Embora realize menos vendas, Debora não vê impacto negativo em seu faturamento, apesar de observar que nesta época de fim de ano o mercado já deveria estar mais aquecido. “As vendas estão menores. Acho que a situação financeira no geral está impactando. Os clientes estão comprando menos e estão mais criteriosos. Então, em vez de comprar cinco blusinhas, por exemplo, elas compram três”, diz.
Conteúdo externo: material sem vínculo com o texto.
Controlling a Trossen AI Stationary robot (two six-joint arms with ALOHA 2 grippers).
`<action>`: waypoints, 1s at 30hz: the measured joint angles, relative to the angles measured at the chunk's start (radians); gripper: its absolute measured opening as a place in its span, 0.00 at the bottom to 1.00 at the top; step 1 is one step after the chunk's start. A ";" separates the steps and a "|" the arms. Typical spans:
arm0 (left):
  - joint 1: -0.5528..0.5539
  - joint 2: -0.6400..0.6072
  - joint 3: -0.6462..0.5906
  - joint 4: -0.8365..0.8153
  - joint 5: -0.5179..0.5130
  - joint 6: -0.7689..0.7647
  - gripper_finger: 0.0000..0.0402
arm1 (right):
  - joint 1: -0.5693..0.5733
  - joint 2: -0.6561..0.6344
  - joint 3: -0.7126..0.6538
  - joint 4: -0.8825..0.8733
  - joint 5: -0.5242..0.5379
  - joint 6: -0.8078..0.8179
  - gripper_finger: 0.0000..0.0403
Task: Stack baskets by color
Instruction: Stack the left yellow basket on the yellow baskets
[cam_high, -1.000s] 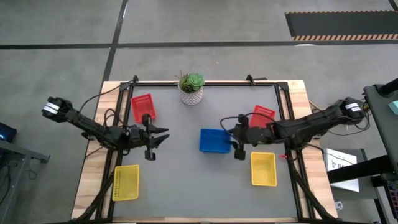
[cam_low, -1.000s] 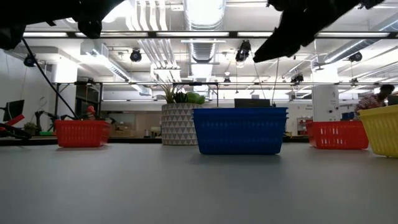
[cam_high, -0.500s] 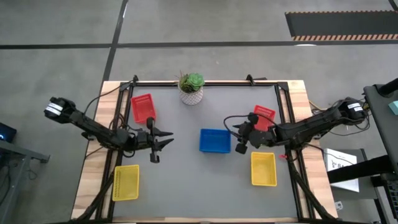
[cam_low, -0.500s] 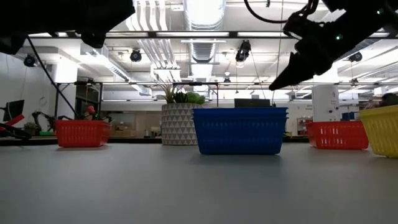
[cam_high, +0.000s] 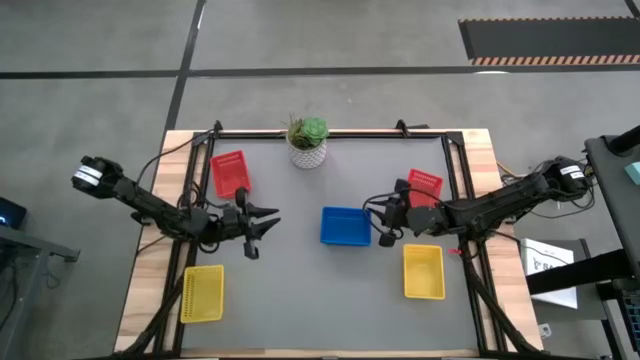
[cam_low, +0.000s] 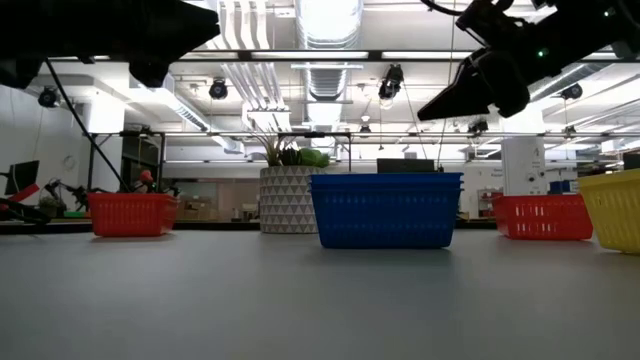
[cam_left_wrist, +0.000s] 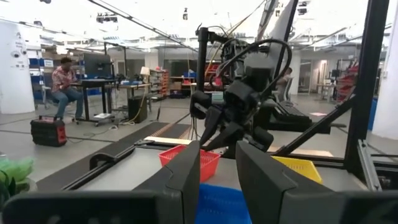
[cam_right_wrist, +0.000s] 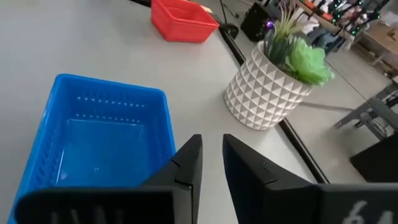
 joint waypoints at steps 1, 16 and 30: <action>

Para compensar esse cenário, a empreendedora investe na qualidade do atendimento e garante que suas clientes são fiéis. Tanto que ela deseja montar um e-commerce para ajudá-la a dar conta da quantidade de pedidos. “Quero atender às clientes que me chamam no WhatsApp de madrugada e não consigo falar. Mas a minha maior venda é no presencial ainda. Todos os grupos de WhatsApp que montei na pandemia continuam funcionando e são muito importantes”, conta.
Com a capacitação que realizou no Sebrae-SP, Debora revela que aprendeu a usar o recurso de “live shopping” (vendas realizadas durante uma apresentação de produtos ao vivo) para não ficar com estoque parado. “Eu compro menos peças para deixar em estoque e tenho sempre novidades. Apesar da maior parte das vendas acontecerem de forma presencial, no online é onde eu mostro as novidades e chamo as minhas clientes”, afirma.
Para ficar atento
Para a consultora do Sebrae-SP Monica Lemes Padovani, responsável pelo programa Cadeia da Moda na região do Alto Tietê, são essas as principais questões a que os empreendedores do segmento devem estar atentos:
- Conheça e implemente ações e ferramentas de transformação digital no seu negócio, investindo em vendas online e ações como “live shopping”. Estar de olho nas tendências e se capacitar para isso é fundamental para ter sucesso;
- Conecte seus negócios aos compromissos da ESG – conjunto de padrões e boas práticas que visa definir se uma empresa é socialmente consciente, sustentável e corretamente gerenciada. Sustentabilidade não é tendência, já é uma realidade;
- Consumidores tendem a preferir marcas sustentáveis e serem leais a quem está atento a práticas de reciclagem, por exemplo. Para os pequenos negócios, é possível acompanhar essas tendências e divulgá-las para seus clientes.